Stored data:

▬▬▬

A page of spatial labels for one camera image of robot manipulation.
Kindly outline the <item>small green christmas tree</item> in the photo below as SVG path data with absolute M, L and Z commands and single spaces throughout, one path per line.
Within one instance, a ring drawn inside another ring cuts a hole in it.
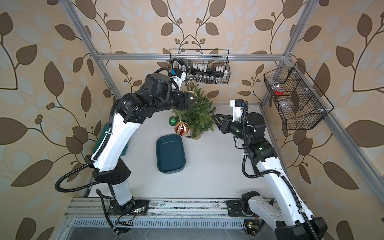
M 208 131 L 213 132 L 214 121 L 212 115 L 216 111 L 216 107 L 213 106 L 213 101 L 210 101 L 202 88 L 188 86 L 187 91 L 194 91 L 198 95 L 197 104 L 187 111 L 172 111 L 182 122 L 186 122 L 190 126 L 191 133 L 188 133 L 186 138 L 191 139 L 191 137 L 195 135 L 200 135 Z

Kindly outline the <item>green glitter ball ornament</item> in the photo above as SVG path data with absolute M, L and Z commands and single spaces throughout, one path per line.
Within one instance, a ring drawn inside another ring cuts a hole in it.
M 175 127 L 176 124 L 180 121 L 179 117 L 178 116 L 171 116 L 168 120 L 169 122 L 169 125 L 172 126 L 172 127 Z

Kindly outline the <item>red gold striped ornament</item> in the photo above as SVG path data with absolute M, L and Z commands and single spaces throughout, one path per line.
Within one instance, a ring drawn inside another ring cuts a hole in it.
M 190 126 L 186 122 L 180 121 L 175 125 L 174 130 L 177 135 L 184 136 L 189 133 Z

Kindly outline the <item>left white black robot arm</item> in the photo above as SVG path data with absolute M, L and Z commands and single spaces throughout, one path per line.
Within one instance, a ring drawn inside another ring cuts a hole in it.
M 147 75 L 145 82 L 134 93 L 124 95 L 117 100 L 110 111 L 109 128 L 97 150 L 82 167 L 60 177 L 55 189 L 61 193 L 71 193 L 88 187 L 106 183 L 112 188 L 112 203 L 120 214 L 131 213 L 135 202 L 131 194 L 128 178 L 129 168 L 121 160 L 121 153 L 134 132 L 154 113 L 170 109 L 190 110 L 197 101 L 196 95 L 180 90 L 187 74 L 181 70 L 171 69 L 167 75 L 159 69 Z M 88 167 L 93 167 L 93 183 L 64 189 L 60 184 L 70 176 Z

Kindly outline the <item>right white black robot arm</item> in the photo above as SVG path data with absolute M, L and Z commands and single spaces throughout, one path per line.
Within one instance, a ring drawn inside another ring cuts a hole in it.
M 263 116 L 248 113 L 237 120 L 231 115 L 212 118 L 223 134 L 230 133 L 244 142 L 242 173 L 249 179 L 264 178 L 280 207 L 276 209 L 253 191 L 242 195 L 243 214 L 260 217 L 278 240 L 321 240 L 328 226 L 322 217 L 315 217 L 288 179 L 275 149 L 265 138 Z

▬▬▬

What to produce: Search the data above for the string "robot". Report every line where it is found.

Your response:
A page of spatial labels for one camera image of robot manipulation.
Kindly outline the <item>left white black robot arm</item> in the photo above as SVG path data with absolute M, L and Z commands and single spaces throughout, one path per line.
Kindly outline the <item>right white black robot arm</item> in the photo above as SVG path data with absolute M, L and Z commands and single spaces throughout, one path per line.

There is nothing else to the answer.